What you will do> Would you set down all of the entries below exactly as they stand?

Extracted entries: Begin

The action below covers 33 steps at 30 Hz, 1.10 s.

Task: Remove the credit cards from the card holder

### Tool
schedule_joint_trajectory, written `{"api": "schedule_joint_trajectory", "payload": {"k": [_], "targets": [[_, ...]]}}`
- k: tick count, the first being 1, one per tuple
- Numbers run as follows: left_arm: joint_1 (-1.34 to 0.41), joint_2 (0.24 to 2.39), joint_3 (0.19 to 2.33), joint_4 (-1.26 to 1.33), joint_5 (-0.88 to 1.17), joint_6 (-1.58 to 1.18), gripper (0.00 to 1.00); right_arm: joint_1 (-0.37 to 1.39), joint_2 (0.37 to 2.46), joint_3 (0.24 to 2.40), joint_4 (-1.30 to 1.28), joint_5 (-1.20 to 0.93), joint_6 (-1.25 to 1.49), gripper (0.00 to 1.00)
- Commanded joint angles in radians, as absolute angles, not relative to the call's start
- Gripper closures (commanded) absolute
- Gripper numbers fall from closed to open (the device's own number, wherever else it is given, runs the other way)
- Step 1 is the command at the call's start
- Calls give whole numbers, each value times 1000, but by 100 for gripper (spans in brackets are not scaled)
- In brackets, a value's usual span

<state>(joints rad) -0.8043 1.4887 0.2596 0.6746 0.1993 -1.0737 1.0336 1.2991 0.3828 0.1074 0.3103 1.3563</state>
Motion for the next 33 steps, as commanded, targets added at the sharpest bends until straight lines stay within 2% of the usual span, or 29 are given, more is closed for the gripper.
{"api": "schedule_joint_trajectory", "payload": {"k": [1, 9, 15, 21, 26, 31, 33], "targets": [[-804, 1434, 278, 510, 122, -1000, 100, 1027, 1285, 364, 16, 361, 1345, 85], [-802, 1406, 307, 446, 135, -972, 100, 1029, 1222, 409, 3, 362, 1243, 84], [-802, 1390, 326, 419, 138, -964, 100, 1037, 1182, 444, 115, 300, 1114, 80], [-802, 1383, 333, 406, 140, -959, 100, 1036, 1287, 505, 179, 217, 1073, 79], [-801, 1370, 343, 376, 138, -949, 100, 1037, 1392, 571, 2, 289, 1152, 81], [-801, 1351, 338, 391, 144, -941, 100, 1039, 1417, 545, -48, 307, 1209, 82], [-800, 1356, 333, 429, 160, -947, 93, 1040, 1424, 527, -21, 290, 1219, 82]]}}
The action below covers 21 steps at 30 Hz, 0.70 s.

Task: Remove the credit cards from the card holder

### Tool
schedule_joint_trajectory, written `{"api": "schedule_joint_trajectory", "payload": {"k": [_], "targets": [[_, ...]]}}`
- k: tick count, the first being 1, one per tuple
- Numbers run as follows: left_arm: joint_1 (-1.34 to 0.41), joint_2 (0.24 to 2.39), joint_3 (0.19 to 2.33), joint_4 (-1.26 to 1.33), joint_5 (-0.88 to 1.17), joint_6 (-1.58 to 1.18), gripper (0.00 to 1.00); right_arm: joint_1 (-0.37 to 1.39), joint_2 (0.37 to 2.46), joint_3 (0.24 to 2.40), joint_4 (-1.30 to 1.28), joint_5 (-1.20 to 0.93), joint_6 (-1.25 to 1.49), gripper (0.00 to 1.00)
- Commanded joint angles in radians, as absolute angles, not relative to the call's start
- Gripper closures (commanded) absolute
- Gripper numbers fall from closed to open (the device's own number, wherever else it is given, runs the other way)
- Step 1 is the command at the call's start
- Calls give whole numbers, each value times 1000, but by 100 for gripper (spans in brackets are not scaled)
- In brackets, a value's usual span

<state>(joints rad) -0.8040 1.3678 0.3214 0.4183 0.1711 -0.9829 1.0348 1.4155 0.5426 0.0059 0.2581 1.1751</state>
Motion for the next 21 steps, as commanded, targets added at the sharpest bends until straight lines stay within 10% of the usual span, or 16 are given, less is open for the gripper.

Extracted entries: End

Response to the task>
The action below covers 33 steps at 30 Hz, 1.10 s.

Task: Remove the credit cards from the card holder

### Tool
schedule_joint_trajectory, written `{"api": "schedule_joint_trajectory", "payload": {"k": [_], "targets": [[_, ...]]}}`
- k: tick count, the first being 1, one per tuple
- Numbers run as follows: left_arm: joint_1 (-1.34 to 0.41), joint_2 (0.24 to 2.39), joint_3 (0.19 to 2.33), joint_4 (-1.26 to 1.33), joint_5 (-0.88 to 1.17), joint_6 (-1.58 to 1.18), gripper (0.00 to 1.00); right_arm: joint_1 (-0.37 to 1.39), joint_2 (0.37 to 2.46), joint_3 (0.24 to 2.40), joint_4 (-1.30 to 1.28), joint_5 (-1.20 to 0.93), joint_6 (-1.25 to 1.49), gripper (0.00 to 1.00)
- Commanded joint angles in radians, as absolute angles, not relative to the call's start
- Gripper closures (commanded) absolute
- Gripper numbers fall from closed to open (the device's own number, wherever else it is given, runs the other way)
- Step 1 is the command at the call's start
- Calls give whole numbers, each value times 1000, but by 100 for gripper (spans in brackets are not scaled)
- In brackets, a value's usual span

<state>(joints rad) -0.8043 1.4887 0.2596 0.6746 0.1993 -1.0737 1.0336 1.2991 0.3828 0.1074 0.3103 1.3563</state>
Motion for the next 33 steps, as commanded, targets added at the sharpest bends until straight lines stay within 2% of the usual span, or 29 are given, more is closed for the gripper.
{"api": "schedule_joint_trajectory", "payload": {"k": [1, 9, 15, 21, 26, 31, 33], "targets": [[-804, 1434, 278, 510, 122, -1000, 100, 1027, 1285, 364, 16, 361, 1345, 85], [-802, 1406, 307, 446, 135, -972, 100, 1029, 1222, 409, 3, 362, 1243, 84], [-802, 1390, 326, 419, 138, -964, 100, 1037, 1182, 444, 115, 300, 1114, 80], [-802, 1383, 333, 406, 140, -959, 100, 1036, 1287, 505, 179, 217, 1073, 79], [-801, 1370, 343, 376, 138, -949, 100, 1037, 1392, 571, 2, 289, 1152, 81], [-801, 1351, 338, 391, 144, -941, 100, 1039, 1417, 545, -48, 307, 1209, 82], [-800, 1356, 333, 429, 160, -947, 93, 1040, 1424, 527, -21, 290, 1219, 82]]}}
The action below covers 21 steps at 30 Hz, 0.70 s.

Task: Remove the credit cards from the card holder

### Tool
schedule_joint_trajectory, written `{"api": "schedule_joint_trajectory", "payload": {"k": [_], "targets": [[_, ...]]}}`
- k: tick count, the first being 1, one per tuple
- Numbers run as follows: left_arm: joint_1 (-1.34 to 0.41), joint_2 (0.24 to 2.39), joint_3 (0.19 to 2.33), joint_4 (-1.26 to 1.33), joint_5 (-0.88 to 1.17), joint_6 (-1.58 to 1.18), gripper (0.00 to 1.00); right_arm: joint_1 (-0.37 to 1.39), joint_2 (0.37 to 2.46), joint_3 (0.24 to 2.40), joint_4 (-1.30 to 1.28), joint_5 (-1.20 to 0.93), joint_6 (-1.25 to 1.49), gripper (0.00 to 1.00)
- Commanded joint angles in radians, as absolute angles, not relative to the call's start
- Gripper closures (commanded) absolute
- Gripper numbers fall from closed to open (the device's own number, wherever else it is given, runs the other way)
- Step 1 is the command at the call's start
- Calls give whole numbers, each value times 1000, but by 100 for gripper (spans in brackets are not scaled)
- In brackets, a value's usual span

<state>(joints rad) -0.8040 1.3678 0.3214 0.4183 0.1711 -0.9829 1.0348 1.4155 0.5426 0.0059 0.2581 1.1751</state>
Motion for the next 21 steps, as commanded, targets added at the sharpest bends until straight lines stay within 10% of the usual span, or 16 are given, less is open for the gripper.

No other output belongs with this exercise.